## WORK INSTRUCTION:
Only lines containing "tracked" are wanted from the data below. Copy those lines.
AVAILABLE DATA Block Start
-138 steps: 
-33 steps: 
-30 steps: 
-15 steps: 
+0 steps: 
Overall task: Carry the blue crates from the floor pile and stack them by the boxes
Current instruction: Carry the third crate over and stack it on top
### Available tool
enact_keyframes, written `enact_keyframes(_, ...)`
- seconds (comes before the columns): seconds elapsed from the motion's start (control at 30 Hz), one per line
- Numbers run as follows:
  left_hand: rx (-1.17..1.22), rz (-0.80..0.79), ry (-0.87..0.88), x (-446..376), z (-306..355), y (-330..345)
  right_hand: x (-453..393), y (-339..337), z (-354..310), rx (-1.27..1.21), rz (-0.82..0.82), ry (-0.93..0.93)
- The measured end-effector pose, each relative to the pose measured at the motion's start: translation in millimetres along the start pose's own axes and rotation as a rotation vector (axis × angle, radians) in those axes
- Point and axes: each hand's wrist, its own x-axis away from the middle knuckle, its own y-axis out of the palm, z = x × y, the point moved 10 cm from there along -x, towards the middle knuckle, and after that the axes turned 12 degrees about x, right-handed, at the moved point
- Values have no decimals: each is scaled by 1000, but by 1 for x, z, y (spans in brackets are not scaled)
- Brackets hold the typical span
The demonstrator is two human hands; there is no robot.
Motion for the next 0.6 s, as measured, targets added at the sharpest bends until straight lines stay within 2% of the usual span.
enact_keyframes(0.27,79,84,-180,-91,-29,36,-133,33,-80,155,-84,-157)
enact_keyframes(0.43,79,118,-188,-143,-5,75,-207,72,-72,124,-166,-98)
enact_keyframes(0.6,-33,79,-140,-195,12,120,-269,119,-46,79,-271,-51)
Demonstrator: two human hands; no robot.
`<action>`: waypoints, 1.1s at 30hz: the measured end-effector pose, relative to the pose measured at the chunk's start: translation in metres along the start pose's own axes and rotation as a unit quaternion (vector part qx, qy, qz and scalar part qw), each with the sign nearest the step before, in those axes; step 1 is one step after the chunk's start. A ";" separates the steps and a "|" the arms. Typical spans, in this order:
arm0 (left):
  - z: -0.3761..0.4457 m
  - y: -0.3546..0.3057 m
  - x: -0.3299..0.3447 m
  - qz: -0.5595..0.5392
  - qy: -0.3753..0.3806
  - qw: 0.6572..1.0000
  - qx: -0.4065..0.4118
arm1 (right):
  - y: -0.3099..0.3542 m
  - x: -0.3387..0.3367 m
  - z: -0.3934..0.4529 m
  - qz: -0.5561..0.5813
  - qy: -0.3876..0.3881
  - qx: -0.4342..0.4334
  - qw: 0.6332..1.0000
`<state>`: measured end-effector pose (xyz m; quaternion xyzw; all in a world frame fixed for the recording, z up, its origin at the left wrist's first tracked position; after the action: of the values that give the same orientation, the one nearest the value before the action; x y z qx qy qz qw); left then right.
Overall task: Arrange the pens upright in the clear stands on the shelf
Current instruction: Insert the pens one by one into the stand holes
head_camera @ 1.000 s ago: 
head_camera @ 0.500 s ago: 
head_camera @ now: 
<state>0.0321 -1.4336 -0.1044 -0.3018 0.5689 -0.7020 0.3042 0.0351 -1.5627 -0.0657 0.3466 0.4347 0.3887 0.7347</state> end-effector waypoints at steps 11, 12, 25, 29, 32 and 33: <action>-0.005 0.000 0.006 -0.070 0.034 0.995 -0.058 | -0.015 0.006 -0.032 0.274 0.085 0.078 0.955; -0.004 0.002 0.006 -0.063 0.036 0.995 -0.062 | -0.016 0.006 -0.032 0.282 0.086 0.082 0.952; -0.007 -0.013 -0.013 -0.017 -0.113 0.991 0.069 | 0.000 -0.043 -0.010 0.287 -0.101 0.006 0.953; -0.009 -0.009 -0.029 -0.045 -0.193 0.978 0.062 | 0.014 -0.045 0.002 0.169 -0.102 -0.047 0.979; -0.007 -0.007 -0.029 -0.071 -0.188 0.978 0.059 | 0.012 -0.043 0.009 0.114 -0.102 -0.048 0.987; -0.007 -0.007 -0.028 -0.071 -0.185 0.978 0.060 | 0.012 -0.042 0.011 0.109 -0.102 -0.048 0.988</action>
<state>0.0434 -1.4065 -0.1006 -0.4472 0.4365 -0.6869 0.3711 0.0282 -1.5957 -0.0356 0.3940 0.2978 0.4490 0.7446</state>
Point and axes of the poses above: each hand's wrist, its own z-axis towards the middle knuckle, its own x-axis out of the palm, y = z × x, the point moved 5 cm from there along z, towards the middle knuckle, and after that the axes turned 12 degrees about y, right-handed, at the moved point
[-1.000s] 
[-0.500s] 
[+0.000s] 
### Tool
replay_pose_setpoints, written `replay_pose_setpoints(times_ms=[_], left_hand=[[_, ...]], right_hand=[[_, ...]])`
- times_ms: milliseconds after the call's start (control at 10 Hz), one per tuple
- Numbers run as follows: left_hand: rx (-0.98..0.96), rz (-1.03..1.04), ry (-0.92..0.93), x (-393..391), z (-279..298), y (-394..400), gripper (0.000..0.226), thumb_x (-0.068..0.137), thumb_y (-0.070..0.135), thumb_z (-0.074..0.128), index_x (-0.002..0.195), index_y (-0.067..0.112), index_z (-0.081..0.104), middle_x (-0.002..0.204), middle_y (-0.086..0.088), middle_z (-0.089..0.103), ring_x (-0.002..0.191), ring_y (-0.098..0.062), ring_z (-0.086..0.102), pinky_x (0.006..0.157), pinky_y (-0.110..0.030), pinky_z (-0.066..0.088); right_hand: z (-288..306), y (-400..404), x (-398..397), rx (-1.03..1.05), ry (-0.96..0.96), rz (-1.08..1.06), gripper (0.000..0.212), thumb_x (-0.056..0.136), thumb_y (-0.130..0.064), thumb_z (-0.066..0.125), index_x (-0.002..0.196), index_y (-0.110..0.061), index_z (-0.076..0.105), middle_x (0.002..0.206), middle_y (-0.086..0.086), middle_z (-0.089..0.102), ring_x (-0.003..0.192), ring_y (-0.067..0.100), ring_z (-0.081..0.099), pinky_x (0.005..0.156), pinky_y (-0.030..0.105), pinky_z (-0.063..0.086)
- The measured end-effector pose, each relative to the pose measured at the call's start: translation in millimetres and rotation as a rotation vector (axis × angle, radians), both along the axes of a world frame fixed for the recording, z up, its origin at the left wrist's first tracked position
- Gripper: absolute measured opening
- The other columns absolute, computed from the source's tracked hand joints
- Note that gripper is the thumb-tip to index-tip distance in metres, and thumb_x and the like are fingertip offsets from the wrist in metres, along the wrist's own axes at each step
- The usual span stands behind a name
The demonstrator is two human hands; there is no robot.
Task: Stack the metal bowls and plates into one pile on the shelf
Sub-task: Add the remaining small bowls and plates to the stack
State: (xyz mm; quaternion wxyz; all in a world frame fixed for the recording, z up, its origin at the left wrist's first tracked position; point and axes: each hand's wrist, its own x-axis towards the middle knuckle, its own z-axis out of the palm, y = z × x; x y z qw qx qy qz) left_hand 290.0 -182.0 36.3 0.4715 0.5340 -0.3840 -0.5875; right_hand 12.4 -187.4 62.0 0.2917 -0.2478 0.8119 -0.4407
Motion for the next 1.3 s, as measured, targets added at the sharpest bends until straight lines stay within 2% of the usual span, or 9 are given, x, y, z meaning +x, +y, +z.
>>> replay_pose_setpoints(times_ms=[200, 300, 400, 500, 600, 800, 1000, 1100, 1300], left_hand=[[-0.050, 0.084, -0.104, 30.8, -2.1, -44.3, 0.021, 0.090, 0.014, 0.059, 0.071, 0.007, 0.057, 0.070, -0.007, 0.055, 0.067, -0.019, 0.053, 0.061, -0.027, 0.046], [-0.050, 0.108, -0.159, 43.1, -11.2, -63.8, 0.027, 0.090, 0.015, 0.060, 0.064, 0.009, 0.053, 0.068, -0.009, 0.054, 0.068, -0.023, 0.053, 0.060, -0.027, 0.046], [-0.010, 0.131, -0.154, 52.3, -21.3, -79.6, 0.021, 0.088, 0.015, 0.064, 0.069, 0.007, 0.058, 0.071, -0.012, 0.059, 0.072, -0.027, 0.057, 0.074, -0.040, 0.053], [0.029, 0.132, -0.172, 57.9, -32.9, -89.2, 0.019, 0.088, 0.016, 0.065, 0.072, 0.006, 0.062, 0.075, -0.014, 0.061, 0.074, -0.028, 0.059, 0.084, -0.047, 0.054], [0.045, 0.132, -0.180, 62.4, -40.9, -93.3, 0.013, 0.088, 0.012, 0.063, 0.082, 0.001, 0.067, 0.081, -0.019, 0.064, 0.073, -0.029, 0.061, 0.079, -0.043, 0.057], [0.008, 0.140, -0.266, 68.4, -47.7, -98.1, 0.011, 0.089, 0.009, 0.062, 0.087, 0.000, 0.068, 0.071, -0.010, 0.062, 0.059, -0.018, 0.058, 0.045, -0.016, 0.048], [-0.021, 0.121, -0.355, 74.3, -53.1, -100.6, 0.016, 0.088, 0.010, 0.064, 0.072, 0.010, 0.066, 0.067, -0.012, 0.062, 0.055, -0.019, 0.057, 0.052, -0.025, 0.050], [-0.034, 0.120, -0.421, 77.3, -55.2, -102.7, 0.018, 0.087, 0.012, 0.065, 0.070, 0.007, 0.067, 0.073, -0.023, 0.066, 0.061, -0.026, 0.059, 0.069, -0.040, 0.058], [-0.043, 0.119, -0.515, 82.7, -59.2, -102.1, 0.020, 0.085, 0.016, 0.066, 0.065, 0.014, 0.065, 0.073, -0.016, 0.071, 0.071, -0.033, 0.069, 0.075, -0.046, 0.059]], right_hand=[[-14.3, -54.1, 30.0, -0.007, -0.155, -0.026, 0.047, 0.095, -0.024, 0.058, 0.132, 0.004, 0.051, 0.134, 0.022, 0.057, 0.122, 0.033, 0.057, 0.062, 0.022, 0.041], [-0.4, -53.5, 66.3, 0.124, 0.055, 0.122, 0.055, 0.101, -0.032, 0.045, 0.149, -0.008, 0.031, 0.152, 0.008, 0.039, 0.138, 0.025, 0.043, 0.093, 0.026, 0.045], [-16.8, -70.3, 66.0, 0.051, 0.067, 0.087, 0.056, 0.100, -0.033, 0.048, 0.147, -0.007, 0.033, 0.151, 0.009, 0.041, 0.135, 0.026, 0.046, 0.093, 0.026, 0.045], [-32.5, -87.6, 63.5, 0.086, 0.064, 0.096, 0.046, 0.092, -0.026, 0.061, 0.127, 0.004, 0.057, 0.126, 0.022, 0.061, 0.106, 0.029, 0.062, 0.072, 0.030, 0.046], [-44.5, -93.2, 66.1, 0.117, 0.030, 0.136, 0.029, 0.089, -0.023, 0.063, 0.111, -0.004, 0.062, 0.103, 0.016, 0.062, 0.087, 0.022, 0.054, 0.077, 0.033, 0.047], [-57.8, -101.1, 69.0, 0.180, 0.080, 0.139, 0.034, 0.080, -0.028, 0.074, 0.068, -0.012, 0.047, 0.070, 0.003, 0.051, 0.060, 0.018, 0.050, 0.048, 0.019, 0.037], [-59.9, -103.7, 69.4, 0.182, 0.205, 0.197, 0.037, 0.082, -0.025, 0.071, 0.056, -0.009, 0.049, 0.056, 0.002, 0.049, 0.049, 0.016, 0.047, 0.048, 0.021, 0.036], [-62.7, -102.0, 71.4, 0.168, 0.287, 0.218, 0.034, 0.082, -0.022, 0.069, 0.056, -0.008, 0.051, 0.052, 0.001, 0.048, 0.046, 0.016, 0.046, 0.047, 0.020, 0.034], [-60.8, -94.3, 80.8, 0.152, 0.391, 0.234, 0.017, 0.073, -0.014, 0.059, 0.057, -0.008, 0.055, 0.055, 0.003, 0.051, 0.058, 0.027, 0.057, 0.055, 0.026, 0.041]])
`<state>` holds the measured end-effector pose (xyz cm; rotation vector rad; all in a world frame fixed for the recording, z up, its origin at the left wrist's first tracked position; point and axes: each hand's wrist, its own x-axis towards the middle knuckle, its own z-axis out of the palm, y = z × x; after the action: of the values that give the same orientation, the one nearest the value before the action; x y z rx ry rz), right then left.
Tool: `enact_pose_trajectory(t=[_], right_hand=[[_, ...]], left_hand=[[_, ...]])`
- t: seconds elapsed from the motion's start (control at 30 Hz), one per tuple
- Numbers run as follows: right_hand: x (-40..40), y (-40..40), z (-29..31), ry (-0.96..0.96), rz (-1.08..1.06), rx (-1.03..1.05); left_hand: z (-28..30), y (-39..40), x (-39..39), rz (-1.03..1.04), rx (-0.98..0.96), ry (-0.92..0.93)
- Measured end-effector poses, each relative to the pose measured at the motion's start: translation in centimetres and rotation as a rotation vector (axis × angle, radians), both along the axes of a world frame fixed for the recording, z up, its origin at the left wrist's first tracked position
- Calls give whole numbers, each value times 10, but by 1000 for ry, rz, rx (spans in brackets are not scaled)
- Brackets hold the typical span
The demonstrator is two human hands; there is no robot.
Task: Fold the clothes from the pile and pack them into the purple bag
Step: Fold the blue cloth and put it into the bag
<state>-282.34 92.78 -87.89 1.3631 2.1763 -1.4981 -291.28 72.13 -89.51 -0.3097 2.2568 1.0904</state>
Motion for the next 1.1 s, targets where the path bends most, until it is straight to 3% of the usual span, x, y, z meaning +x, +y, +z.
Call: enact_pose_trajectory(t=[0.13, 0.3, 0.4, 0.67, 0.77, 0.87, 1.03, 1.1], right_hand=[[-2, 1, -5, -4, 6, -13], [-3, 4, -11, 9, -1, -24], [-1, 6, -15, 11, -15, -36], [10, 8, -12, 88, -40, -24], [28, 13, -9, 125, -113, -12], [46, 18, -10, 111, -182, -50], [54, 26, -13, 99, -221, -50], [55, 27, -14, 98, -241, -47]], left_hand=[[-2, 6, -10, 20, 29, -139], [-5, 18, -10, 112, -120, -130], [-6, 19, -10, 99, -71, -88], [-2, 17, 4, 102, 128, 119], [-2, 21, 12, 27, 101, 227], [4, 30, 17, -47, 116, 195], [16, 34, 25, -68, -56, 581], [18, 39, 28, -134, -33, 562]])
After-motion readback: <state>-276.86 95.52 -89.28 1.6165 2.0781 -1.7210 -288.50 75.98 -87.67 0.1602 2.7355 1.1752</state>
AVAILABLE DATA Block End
## EXERCISE RESPONSE:
`<state>`: measured end-effector pose (xyz m; quaternion xyzw; all in a world frame fixed for the recording, z up, its origin at the left wrist's first tracked position; after the action: of the values that give the same orientation, the one nearest the value before the action; x y z qx qy qz qw); left then right.
- The measured end-effector pose, each relative to the pose measured at the call's start: translation in millimetres and rotation as a rotation vector (axis × angle, radians), both along the axes of a world frame fixed for the recording, z up, its origin at the left wrist's first tracked position
- The other columns absolute, computed from the source's tracked hand joints
State: (xyz mm; quaternion wxyz; all in a world frame fixed for the recording, z up, its origin at the left wrist's first tracked position; point and axes: each hand's wrist, its own x-axis towards the middle knuckle, its own z-axis out of the palm, y = z × x; x y z qw qx qy qz) left_hand 290.0 -182.0 36.3 0.4715 0.5340 -0.3840 -0.5875; right_hand 12.4 -187.4 62.0 0.2917 -0.2478 0.8119 -0.4407
`<state>` holds the measured end-effector pose (xyz cm; rotation vector rad; all in a world frame fixed for the recording, z up, its origin at the left wrist's first tracked position; point and axes: each hand's wrist, its own x-axis towards the middle knuckle, its own z-axis out of the palm, y = z × x; after the action: of the values that give the same orientation, the one nearest the value before the action; x y z rx ry rz), right then left.
- Measured end-effector poses, each relative to the pose measured at the motion's start: translation in centimetres and rotation as a rotation vector (axis × angle, radians), both along the axes of a world frame fixed for the recording, z up, its origin at the left wrist's first tracked position

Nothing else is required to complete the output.